# Exercise goal:
The lines to be extracted run from the start of the listing through the line containing "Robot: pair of"; copy them exactly and nothing else.

# Dataset excerpt:
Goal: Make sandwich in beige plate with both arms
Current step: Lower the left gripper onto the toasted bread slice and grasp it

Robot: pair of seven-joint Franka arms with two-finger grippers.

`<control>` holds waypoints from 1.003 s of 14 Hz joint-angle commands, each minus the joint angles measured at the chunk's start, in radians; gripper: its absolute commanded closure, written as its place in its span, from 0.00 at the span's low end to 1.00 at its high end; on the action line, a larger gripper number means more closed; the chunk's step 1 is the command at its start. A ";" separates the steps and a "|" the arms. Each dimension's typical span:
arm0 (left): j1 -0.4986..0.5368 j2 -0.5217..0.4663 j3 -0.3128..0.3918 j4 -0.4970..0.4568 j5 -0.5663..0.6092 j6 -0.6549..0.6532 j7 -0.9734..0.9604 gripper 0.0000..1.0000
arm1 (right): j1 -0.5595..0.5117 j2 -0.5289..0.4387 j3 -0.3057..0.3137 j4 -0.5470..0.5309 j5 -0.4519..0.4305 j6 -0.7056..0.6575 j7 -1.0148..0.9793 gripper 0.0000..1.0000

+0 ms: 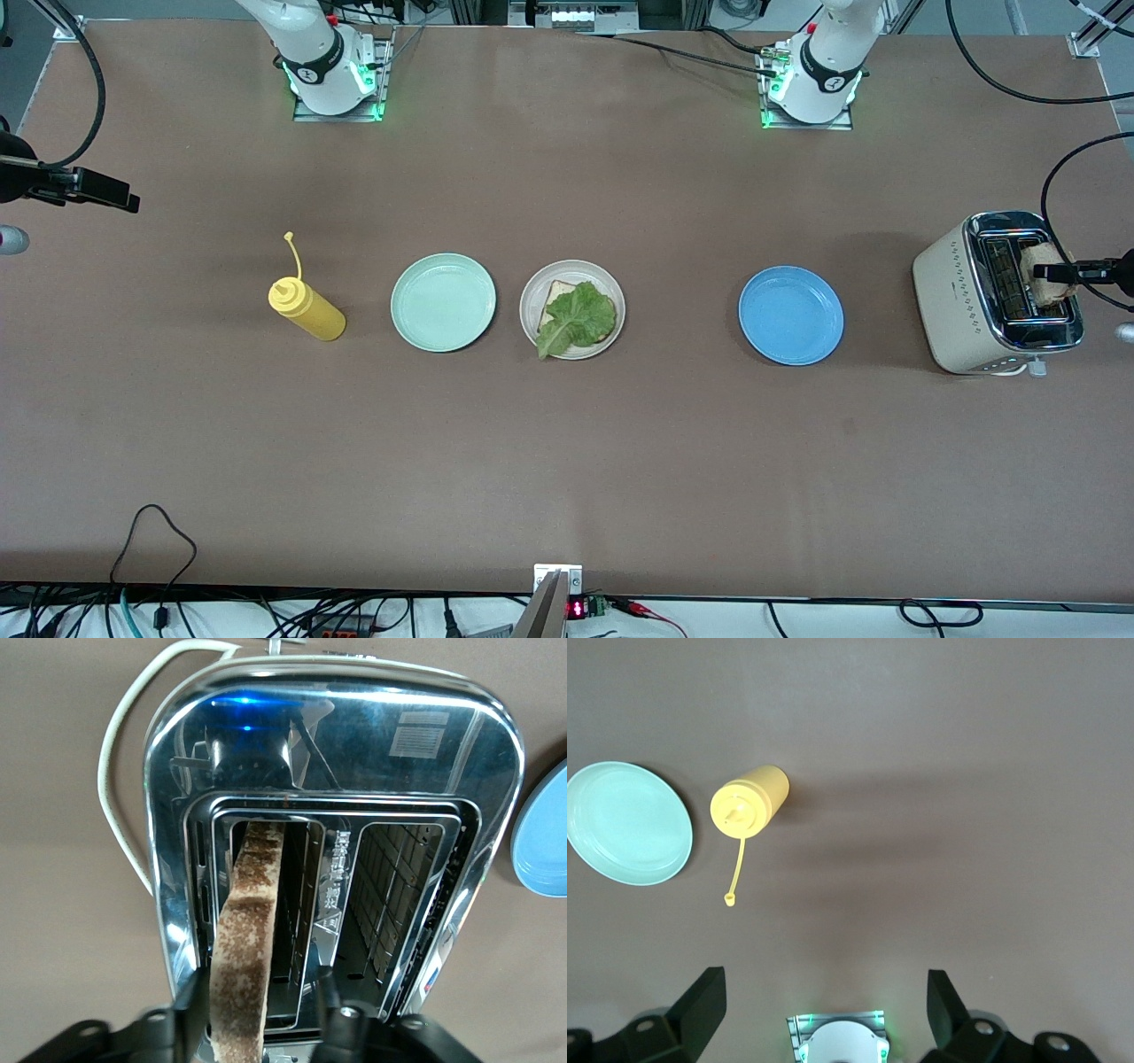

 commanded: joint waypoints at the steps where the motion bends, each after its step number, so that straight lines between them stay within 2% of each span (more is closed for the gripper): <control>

# Task result:
Goal: Make sandwich in beige plate with both arms
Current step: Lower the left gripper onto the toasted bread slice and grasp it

Robot: pair of seven-joint Franka arms with two-finger grippers.

The exercise calls for nothing more.